_Task to complete_:
Repeat exactly the opening lines of the records, ending with the line that contains "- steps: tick".

═════ Given data ═════

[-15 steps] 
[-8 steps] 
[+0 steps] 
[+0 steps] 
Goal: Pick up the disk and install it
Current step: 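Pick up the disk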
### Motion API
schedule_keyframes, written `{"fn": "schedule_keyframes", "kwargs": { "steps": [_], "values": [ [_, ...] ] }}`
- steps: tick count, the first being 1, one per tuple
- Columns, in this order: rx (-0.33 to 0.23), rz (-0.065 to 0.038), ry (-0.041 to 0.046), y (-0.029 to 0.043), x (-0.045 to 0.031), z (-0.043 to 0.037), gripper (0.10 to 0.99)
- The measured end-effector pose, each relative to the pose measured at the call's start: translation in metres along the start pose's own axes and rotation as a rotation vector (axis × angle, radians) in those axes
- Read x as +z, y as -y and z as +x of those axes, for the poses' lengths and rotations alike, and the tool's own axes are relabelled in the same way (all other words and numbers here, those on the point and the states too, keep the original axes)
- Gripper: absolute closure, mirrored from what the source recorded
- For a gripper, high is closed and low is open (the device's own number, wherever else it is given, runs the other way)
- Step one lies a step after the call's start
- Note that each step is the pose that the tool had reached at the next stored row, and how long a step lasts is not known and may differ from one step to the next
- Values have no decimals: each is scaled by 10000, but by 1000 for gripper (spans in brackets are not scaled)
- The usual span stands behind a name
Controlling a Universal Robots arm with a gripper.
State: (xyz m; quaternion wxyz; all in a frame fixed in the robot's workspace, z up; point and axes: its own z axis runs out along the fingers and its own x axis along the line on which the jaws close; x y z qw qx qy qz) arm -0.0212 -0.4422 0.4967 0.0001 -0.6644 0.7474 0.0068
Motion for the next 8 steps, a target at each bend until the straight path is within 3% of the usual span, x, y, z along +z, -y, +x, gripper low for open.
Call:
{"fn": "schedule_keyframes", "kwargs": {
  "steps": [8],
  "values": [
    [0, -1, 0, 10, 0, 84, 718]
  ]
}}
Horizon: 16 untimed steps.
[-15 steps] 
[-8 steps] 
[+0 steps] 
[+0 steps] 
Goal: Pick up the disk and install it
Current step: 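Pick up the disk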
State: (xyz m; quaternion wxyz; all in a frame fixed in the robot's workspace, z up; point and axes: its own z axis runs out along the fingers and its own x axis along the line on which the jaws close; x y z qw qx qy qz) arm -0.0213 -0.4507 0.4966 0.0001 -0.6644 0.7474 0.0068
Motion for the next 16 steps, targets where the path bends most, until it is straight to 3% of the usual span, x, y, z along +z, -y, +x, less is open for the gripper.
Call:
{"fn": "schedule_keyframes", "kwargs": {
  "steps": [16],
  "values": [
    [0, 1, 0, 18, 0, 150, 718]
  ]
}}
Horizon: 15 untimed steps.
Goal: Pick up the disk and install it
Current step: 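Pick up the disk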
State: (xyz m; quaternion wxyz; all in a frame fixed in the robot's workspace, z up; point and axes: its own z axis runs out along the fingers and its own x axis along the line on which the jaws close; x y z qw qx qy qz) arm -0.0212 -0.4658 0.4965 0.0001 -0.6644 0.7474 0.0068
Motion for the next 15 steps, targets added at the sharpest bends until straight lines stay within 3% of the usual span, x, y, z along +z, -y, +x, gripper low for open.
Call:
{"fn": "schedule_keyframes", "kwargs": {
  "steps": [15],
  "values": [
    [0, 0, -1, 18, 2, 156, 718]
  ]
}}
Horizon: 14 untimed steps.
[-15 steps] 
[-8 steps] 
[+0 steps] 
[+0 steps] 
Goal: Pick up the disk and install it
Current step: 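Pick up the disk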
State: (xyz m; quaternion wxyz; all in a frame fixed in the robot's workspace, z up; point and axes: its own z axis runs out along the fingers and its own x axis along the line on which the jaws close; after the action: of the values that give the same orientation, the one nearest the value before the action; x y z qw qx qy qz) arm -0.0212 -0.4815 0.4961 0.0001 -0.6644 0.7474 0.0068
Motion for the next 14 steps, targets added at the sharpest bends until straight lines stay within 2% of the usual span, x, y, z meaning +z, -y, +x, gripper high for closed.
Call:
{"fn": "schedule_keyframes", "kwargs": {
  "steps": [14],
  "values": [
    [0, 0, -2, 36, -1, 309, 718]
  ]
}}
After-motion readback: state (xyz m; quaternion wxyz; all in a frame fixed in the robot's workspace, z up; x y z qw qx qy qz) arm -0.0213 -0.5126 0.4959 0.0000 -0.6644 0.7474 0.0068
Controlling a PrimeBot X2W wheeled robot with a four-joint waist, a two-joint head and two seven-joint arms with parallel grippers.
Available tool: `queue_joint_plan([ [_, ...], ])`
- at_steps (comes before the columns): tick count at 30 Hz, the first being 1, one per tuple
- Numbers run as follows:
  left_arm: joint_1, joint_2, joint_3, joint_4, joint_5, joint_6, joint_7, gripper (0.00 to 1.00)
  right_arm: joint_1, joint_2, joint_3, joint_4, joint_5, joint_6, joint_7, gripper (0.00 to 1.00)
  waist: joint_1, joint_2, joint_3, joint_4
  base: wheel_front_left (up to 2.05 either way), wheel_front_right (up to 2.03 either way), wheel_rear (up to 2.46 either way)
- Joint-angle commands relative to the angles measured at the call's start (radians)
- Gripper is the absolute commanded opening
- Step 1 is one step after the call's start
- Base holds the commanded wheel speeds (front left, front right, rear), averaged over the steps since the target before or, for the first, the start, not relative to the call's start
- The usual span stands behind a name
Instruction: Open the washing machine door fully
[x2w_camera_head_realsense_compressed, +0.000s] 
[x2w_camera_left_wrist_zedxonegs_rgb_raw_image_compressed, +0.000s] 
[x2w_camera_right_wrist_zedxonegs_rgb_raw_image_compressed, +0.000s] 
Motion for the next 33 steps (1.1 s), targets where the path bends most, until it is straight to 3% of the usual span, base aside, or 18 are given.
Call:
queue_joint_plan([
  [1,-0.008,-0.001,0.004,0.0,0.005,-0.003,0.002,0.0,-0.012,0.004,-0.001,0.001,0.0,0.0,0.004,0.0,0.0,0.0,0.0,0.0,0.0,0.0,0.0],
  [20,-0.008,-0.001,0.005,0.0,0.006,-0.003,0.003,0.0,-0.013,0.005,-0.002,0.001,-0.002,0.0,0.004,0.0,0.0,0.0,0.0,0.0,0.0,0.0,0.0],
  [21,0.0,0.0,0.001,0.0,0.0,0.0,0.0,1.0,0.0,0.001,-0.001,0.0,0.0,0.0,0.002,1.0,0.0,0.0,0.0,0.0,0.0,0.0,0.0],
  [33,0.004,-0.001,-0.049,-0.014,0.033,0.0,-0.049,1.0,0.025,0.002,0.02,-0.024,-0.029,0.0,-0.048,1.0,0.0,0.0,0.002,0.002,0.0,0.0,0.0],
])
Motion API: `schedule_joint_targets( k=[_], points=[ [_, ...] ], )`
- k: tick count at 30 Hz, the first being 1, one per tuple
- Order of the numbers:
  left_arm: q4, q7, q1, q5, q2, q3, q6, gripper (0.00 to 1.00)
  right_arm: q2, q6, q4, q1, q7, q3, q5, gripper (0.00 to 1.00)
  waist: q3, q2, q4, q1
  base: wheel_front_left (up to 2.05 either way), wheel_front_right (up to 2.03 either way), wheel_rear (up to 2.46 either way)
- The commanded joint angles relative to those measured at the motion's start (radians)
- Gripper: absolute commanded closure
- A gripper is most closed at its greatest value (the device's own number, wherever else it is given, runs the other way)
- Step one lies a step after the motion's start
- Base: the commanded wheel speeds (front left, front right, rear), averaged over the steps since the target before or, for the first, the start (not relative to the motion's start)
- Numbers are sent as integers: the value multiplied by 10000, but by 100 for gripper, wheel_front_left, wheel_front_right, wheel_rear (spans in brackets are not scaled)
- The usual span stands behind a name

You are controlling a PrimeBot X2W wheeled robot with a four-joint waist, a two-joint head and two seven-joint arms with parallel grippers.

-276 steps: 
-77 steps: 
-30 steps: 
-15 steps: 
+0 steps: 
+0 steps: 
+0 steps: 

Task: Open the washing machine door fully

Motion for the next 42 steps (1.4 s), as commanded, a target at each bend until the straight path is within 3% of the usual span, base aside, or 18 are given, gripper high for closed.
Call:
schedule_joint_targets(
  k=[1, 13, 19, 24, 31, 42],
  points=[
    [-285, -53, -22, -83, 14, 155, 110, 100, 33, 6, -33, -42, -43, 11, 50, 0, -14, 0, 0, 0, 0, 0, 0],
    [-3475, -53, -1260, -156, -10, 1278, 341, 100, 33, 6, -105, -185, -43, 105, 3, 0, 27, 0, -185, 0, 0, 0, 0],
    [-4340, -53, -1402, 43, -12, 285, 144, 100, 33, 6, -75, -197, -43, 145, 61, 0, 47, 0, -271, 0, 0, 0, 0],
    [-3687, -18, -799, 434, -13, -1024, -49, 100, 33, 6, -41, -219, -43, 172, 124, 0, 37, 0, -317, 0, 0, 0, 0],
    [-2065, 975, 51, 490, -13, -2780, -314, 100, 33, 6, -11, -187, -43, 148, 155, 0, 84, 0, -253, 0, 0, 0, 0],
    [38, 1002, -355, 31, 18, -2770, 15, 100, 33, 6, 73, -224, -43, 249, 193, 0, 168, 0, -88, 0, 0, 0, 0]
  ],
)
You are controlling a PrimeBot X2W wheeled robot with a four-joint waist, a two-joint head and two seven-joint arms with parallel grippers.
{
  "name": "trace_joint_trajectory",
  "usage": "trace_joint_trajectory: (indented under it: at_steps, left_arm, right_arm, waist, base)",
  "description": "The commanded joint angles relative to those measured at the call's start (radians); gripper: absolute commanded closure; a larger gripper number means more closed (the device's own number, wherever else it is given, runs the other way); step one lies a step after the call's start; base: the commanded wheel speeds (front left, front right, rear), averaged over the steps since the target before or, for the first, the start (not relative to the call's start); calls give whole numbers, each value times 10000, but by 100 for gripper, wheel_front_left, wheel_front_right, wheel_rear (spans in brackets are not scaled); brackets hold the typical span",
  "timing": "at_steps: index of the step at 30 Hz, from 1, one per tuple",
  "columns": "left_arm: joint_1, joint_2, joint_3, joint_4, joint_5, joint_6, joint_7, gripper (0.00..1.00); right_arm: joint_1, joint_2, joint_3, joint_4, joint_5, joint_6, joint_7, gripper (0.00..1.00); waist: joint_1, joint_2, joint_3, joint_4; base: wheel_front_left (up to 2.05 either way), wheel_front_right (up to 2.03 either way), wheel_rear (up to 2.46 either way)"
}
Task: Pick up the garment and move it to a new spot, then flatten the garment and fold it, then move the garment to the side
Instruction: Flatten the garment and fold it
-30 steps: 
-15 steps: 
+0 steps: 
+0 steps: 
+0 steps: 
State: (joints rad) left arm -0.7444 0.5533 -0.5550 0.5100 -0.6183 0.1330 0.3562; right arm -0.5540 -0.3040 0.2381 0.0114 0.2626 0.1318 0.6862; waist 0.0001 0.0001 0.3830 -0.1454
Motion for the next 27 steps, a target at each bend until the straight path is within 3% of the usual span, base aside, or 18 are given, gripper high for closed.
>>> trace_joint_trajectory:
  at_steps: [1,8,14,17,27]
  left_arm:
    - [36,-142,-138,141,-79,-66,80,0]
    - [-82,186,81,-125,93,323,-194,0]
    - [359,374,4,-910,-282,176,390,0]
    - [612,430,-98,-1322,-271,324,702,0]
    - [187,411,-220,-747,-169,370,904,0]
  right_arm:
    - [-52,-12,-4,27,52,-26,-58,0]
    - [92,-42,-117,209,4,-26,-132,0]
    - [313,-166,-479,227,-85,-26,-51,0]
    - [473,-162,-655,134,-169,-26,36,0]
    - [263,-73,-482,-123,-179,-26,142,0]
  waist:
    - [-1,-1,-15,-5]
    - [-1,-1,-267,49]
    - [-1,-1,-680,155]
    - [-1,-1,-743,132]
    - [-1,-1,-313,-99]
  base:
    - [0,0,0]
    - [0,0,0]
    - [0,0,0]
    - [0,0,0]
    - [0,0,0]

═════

_Answer to the problem_:
[-15 steps] 
[-8 steps] 
[+0 steps] 
[+0 steps] 
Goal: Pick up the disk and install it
Current step: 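Pick up the disk
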### Motion API
schedule_keyframes, written `{"fn": "schedule_keyframes", "kwargs": { "steps": [_], "values": [ [_, ...] ] }}`
- steps: tick count, the first being 1, one per tuple

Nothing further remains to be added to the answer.